During this Bootcamp, half of my bed was covered with less cotton, and more work and Excel sheets. You might imagine that amongst this Tempur-Pedic chaos, I wouldn’t be able to focus.  However, within the structure of a deadline, or a class, I can easily hyper-focus. A drawback of such laser attention, is that sometimes when I’m focused too intently in the left brained linear world, I will ‘worry an issue’ to death.


Picture me at a freestanding chalkboard, obsessively working on an issue.
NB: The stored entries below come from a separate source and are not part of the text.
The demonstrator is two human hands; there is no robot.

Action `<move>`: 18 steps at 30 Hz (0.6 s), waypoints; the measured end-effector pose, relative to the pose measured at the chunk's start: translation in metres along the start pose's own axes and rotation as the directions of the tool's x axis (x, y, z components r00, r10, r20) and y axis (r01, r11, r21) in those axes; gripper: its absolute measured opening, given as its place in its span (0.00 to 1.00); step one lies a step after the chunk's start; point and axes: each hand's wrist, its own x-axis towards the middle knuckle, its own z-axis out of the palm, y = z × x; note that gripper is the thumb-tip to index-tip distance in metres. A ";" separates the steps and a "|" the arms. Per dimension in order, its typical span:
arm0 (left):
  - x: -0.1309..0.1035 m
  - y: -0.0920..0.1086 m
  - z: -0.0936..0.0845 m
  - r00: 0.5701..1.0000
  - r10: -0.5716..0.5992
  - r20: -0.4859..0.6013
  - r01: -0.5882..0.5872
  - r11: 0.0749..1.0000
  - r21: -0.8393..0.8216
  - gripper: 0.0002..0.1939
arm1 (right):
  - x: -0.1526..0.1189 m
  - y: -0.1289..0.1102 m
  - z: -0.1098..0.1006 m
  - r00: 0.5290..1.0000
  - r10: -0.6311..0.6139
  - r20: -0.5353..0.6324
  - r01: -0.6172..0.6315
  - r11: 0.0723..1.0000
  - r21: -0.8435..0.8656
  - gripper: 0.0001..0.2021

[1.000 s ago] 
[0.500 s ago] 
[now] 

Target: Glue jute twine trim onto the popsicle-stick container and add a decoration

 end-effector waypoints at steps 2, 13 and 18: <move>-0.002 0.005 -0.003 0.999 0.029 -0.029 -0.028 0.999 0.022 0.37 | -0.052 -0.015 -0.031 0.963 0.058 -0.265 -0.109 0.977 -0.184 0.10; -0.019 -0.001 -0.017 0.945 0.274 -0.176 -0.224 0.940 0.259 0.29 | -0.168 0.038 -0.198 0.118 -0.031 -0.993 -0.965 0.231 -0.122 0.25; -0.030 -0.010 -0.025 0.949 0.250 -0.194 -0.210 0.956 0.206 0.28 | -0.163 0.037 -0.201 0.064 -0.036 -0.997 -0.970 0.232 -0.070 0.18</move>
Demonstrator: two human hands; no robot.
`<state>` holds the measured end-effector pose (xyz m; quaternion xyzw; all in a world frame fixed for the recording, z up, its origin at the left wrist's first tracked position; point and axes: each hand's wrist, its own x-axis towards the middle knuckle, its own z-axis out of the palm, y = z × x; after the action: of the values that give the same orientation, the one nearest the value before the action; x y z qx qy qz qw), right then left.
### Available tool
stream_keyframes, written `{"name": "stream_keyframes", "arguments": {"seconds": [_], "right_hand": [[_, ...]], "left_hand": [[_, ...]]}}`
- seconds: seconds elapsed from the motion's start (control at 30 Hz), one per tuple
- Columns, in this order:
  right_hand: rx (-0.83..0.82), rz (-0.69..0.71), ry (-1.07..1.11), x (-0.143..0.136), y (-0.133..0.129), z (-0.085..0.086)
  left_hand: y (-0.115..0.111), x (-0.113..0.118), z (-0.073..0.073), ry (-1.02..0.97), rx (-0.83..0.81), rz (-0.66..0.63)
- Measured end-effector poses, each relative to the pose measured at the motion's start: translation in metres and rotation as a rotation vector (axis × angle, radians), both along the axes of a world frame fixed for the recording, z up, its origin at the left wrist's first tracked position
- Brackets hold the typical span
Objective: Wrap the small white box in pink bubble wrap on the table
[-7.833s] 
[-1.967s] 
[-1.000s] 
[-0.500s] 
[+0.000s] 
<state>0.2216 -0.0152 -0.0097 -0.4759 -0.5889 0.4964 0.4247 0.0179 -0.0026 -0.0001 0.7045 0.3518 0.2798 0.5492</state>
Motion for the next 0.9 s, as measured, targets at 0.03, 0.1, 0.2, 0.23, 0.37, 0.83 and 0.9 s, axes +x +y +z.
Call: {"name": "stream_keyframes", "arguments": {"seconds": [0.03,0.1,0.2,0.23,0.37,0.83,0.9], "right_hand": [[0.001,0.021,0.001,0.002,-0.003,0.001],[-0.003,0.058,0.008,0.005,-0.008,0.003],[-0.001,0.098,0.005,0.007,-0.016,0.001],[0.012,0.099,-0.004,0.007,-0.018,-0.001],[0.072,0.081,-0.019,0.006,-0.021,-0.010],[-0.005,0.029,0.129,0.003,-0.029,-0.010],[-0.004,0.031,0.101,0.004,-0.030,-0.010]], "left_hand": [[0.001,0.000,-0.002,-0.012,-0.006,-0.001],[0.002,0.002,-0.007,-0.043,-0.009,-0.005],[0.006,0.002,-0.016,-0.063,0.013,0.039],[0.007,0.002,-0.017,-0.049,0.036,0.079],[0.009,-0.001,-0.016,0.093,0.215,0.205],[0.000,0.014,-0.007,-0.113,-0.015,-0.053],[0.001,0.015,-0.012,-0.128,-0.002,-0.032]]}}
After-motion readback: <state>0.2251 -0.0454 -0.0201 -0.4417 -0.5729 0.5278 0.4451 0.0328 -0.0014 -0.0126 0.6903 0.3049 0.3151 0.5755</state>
I can’t find the answers blazing in neon orange just beyond the board, because I am too close to a problem.

I noticed several things during the Business School Bootcamp.

  1. I had little balance with my mind/body health.

 

  1. While in study mode my shoulders crept upwards, as my body tensed like a deer frozen in the proverbial headlights.

 

  1. Worrying and working solely in my head, I tended to clamp off my right-brain creative energy, or my intuitive gifts, like I was shutting off my life force.

 

  1. I seemed to become a more linear thinker and could not easily think of ‘out of the box’ solutions. In other words, if I don’t take a break and tend to my mind and body health, I seem to shut off my ‘whole picture,’ systems, or non-linear thinking.

 

  1. My business slowed considerably during this energetic clampdown.

As a side note, I saw an apt definition of ‘worry’, conveyed by Hallowell, author of Driven to Distraction and Worry.  The old Oxford dictionary definition of, ‘worry’ that he found said, “To seize by the throat, strangle, throttle, or kill by violence.” According to this definition, when I worry, or focus obsessively (without mind/body balance), I strangle my intuitive and creative thinking. Hmmmmm. That’s something for me to mull over about this week, hopefully without the actual worry.

 

  • How does your ‘big picture’ or intuitive brain help you?
  • How do you give yourself down time to reboot your brain?